Nesta terça-feira, 25, a Justiça Federal no Distrito Federal suspendeu o aumento das alíquotas do Programa de Integração Social (PIS) e da Contribuição para o Financiamento da Seguridade Social (Cofins) sobre etanol, diesel e gasolina. Após a suspensão, o ministro da Fazenda, Henrique Meirelles, afirmou que se a decisão for mantida, outros tributos serão aumentados.
Além disso, Meirelles declarou que o Governo recorrerá da decisão, e declara que o aumento dos tributos “está dentro da lei”, e que esse é “o tributo mais eficiente”, com efeito positivo para a economia.
Já para Renato Borelli, juiz substituto da 20° Vara Federal de Brasília, o consumidor “não pode ser surpreendido pela cobrança não instituída e/ou majorada por lei”, uma vez que o imposto não poderia ter vigorado antes do prazo de 90 dias.

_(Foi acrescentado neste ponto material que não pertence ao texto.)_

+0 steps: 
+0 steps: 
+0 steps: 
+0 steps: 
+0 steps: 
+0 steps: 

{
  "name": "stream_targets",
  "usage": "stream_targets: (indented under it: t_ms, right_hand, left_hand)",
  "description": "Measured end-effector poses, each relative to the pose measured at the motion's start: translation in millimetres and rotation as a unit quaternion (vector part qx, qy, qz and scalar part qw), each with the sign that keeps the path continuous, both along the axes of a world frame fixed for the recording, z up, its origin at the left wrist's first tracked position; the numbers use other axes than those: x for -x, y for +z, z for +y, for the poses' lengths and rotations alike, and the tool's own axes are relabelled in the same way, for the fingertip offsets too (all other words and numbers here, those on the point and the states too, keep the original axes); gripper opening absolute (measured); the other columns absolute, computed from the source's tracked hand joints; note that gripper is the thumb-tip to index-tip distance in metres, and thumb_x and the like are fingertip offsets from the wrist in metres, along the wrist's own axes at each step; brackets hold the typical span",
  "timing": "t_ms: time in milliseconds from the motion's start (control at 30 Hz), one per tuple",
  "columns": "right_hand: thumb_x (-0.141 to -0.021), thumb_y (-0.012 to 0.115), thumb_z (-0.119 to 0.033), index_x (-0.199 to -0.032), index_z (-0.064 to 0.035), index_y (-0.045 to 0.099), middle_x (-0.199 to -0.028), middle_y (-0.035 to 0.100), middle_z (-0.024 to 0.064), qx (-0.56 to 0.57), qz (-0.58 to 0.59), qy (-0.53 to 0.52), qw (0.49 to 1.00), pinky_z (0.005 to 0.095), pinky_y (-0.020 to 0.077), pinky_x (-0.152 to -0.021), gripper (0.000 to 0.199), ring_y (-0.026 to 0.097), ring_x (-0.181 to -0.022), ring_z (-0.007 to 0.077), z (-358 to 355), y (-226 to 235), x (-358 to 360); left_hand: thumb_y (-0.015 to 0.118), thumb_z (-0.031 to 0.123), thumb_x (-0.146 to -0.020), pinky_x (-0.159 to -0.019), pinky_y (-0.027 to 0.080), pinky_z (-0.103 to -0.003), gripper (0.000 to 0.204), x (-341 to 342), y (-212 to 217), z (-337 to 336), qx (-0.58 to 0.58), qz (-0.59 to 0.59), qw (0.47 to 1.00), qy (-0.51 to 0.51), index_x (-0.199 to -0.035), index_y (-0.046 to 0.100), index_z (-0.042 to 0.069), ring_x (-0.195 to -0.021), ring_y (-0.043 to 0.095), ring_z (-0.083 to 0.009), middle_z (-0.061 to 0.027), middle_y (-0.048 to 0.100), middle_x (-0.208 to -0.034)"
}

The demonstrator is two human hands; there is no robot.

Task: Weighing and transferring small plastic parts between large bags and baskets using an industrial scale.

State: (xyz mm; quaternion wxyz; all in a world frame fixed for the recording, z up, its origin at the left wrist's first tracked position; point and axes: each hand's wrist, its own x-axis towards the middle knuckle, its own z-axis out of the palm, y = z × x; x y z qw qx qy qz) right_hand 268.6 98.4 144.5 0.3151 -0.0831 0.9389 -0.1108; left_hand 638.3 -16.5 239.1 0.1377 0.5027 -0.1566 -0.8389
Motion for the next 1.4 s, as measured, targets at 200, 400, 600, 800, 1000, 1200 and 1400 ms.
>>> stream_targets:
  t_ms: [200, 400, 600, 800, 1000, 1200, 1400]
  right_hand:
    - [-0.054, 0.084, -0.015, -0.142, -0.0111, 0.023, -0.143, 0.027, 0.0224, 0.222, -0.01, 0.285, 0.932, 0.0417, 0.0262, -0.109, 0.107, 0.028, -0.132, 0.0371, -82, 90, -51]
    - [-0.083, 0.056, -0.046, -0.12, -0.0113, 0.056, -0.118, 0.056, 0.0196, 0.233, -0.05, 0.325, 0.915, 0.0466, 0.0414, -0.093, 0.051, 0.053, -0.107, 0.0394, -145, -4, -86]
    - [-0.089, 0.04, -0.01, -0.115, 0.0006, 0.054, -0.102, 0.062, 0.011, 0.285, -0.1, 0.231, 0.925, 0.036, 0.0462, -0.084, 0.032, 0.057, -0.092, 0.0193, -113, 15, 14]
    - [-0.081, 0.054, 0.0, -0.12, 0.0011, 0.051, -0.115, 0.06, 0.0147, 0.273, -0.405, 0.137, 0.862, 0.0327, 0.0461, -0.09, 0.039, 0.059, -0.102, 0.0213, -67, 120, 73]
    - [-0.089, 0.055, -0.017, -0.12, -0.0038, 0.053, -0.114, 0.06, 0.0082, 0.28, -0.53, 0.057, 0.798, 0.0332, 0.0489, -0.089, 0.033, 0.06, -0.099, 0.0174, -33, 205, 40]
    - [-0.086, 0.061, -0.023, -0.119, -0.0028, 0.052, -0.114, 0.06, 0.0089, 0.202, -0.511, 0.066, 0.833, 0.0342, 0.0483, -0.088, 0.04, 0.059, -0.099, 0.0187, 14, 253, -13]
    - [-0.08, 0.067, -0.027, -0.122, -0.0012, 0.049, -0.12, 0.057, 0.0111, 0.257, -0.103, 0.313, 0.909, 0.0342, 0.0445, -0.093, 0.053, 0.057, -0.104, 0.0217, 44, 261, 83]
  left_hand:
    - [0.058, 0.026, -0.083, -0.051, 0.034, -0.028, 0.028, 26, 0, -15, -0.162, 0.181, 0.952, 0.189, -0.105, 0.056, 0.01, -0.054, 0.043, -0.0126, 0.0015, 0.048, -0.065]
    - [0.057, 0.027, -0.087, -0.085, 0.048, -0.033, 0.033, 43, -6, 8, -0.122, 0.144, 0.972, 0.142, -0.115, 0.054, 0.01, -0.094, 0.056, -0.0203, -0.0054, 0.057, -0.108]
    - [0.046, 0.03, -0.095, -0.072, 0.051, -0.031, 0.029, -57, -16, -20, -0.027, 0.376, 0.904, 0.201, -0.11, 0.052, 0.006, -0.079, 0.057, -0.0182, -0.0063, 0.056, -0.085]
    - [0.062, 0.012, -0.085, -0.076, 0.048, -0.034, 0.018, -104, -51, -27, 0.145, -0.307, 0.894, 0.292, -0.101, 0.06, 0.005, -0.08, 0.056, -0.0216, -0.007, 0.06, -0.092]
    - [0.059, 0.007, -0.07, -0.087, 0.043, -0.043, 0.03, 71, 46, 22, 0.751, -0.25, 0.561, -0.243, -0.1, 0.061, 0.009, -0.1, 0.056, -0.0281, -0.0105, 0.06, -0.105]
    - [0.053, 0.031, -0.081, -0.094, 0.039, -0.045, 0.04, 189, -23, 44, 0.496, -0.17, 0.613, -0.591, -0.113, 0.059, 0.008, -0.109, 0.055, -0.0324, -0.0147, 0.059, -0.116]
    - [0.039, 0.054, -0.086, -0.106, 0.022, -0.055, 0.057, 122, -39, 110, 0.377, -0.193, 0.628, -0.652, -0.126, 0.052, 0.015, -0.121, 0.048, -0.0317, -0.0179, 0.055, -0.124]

Além disso, avale ressaltar que, para o juiz, o reajuste se deu de forma inconstitucional, visto que foi efetivado via decreto e não por um projeto de lei. “Um decreto não é meio jurídico correto pra aumentar contribuições dessa natureza. É necessário lei que seja aprovada perante o Congresso Nacional”, afirma Alan Martins, professor de Direito Tributário do CERS.
A previsão do Governo era de R$ 10,4 bilhões arrecadados com o aumento do PIS/Confins.